● EXERCISE REQUIREMENTS
Your answer should be the line containing "Target: white wall" and every line after it to the end of the records below, word for word.

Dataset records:

----

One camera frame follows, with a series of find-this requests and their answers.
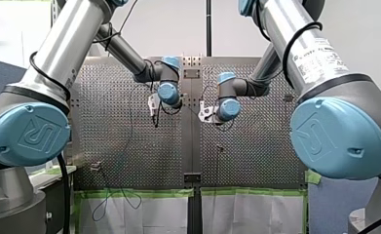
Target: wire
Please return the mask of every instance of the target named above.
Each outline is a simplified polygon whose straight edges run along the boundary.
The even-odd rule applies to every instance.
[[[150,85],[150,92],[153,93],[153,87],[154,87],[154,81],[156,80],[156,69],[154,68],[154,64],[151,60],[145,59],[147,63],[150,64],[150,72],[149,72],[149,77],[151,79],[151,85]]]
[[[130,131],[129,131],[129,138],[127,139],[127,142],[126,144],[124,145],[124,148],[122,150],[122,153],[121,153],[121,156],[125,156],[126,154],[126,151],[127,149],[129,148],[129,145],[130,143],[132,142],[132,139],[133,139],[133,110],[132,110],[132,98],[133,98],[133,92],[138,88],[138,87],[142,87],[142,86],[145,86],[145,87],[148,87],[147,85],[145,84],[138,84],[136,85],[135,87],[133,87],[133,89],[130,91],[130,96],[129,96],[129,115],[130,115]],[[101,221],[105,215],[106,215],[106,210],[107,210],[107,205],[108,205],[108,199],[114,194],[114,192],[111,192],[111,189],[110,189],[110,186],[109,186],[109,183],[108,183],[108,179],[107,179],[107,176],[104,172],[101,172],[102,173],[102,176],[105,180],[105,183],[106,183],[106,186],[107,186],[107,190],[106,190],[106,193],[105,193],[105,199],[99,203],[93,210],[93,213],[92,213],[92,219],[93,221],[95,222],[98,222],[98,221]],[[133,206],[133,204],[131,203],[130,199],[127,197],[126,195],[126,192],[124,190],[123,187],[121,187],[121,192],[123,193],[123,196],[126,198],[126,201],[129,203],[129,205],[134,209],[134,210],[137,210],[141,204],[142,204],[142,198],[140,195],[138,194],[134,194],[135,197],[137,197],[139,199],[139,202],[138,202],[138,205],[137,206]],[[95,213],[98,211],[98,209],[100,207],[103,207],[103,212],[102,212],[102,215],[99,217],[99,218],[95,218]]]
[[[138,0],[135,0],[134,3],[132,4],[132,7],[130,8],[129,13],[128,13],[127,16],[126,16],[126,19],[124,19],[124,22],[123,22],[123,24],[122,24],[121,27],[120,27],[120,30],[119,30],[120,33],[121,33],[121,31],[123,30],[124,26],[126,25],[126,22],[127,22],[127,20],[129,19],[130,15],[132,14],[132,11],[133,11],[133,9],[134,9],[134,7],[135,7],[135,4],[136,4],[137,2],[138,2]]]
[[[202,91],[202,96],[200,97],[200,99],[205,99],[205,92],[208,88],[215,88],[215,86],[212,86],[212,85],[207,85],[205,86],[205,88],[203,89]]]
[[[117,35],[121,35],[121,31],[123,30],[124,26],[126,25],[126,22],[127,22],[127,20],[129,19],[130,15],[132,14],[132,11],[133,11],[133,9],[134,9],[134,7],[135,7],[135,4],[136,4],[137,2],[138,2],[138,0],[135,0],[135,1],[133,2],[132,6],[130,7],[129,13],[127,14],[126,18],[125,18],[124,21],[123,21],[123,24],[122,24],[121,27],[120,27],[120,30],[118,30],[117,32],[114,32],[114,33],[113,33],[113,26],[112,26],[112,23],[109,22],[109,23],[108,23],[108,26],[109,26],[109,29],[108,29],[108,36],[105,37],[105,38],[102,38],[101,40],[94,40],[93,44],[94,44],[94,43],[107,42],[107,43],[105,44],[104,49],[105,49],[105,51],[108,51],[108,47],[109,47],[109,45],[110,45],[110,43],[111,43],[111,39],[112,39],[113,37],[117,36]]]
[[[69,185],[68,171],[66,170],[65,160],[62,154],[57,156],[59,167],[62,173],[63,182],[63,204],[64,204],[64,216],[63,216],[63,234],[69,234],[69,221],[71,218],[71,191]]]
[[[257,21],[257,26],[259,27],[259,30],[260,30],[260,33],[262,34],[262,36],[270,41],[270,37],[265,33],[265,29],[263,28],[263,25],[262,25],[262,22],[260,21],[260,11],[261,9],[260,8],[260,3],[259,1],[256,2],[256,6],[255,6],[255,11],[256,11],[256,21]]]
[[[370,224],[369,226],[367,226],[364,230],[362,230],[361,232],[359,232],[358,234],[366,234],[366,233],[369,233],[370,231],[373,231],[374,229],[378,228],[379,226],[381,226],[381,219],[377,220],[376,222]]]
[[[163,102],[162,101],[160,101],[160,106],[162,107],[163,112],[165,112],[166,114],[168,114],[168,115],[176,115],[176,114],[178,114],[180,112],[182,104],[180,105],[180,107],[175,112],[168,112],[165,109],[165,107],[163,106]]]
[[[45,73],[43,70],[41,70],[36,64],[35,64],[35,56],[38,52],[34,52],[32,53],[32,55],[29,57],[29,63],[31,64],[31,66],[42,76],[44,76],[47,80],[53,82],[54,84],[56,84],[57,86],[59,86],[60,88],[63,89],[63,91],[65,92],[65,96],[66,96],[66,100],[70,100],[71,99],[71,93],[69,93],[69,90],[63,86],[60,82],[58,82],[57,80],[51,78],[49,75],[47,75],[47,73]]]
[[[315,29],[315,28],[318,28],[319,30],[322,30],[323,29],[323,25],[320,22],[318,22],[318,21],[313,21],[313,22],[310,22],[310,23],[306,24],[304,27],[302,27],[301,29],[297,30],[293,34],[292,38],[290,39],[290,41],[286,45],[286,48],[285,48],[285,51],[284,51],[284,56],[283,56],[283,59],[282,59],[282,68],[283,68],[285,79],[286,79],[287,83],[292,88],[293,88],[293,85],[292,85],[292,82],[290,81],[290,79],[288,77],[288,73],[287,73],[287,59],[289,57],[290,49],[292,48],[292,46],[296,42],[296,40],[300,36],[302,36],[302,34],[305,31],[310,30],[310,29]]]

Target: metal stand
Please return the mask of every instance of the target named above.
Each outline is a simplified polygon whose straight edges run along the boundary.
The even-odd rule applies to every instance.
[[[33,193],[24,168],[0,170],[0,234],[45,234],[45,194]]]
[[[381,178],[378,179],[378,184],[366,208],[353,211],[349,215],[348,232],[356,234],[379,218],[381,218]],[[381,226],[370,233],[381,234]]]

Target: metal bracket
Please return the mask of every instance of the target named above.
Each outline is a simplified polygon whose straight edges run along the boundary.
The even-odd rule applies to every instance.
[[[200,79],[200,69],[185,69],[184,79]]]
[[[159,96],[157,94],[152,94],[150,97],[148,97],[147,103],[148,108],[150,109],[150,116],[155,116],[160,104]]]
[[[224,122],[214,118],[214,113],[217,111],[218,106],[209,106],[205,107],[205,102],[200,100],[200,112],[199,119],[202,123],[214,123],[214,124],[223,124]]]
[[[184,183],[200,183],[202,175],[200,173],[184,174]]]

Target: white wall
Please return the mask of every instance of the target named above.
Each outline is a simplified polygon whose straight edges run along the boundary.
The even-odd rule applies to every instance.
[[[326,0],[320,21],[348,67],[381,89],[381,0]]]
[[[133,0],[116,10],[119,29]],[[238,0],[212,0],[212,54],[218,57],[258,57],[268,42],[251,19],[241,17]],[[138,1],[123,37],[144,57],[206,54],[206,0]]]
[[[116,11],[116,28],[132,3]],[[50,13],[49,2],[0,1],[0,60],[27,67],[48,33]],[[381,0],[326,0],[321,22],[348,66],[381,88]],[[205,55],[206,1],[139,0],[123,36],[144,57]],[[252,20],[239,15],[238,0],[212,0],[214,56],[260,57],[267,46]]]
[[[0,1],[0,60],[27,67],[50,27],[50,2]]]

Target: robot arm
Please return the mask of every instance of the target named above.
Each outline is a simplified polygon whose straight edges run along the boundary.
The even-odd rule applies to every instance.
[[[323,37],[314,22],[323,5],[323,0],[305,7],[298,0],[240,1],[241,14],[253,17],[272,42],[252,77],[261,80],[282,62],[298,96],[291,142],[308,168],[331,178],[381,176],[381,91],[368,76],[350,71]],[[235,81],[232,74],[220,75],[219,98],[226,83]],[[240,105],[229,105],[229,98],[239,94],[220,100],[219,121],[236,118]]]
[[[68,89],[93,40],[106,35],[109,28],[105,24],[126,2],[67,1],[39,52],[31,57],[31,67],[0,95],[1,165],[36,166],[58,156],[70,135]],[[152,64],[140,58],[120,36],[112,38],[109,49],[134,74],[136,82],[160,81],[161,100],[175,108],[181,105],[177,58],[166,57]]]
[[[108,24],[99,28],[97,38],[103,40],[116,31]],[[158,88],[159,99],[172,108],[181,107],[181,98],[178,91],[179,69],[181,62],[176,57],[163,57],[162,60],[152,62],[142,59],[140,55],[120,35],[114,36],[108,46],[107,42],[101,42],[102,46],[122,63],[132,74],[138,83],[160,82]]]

----

● TASK ANSWER
Target: white wall
Please return the mask of every instance of the target named above.
Each outline is a simplified polygon whose straight edges run along the boundary.
The even-odd rule applies to every instance.
[[[326,0],[320,21],[348,67],[381,89],[381,0]]]
[[[133,0],[116,10],[119,29]],[[238,0],[212,0],[212,54],[218,57],[258,57],[268,42],[251,19],[241,17]],[[138,1],[123,37],[144,57],[206,54],[206,0]]]
[[[116,11],[116,28],[132,3]],[[50,13],[49,2],[0,1],[0,60],[27,67],[48,33]],[[381,0],[326,0],[321,22],[348,66],[381,88]],[[205,55],[206,1],[139,0],[123,36],[144,57]],[[252,20],[239,15],[238,0],[212,0],[214,56],[260,57],[267,46]]]
[[[0,1],[0,60],[27,67],[50,27],[50,2]]]

Target: robot arm
Please return the mask of every instance of the target named above.
Each outline is a simplified polygon whose straight edges run along the boundary.
The even-odd rule applies to every instance.
[[[323,37],[314,22],[323,5],[323,0],[305,7],[298,0],[240,1],[241,14],[253,17],[272,42],[252,77],[261,80],[282,62],[298,96],[291,142],[308,168],[331,178],[381,176],[381,91],[368,76],[350,71]],[[235,81],[232,74],[220,75],[219,98],[226,83]],[[240,105],[229,105],[229,98],[239,94],[220,100],[219,121],[236,118]]]
[[[68,89],[93,40],[106,35],[109,28],[105,24],[126,2],[67,1],[39,52],[31,57],[31,67],[0,95],[1,165],[36,166],[58,156],[70,135]],[[152,64],[140,58],[120,36],[112,38],[109,49],[134,74],[136,82],[160,81],[161,100],[175,108],[181,105],[177,58],[166,57]]]
[[[108,24],[99,28],[97,38],[103,40],[116,31]],[[158,88],[159,99],[172,108],[181,107],[181,98],[178,91],[179,69],[181,62],[176,57],[163,57],[162,60],[152,62],[142,59],[140,55],[120,35],[114,36],[108,46],[107,42],[101,42],[102,46],[122,63],[132,74],[138,83],[160,82]]]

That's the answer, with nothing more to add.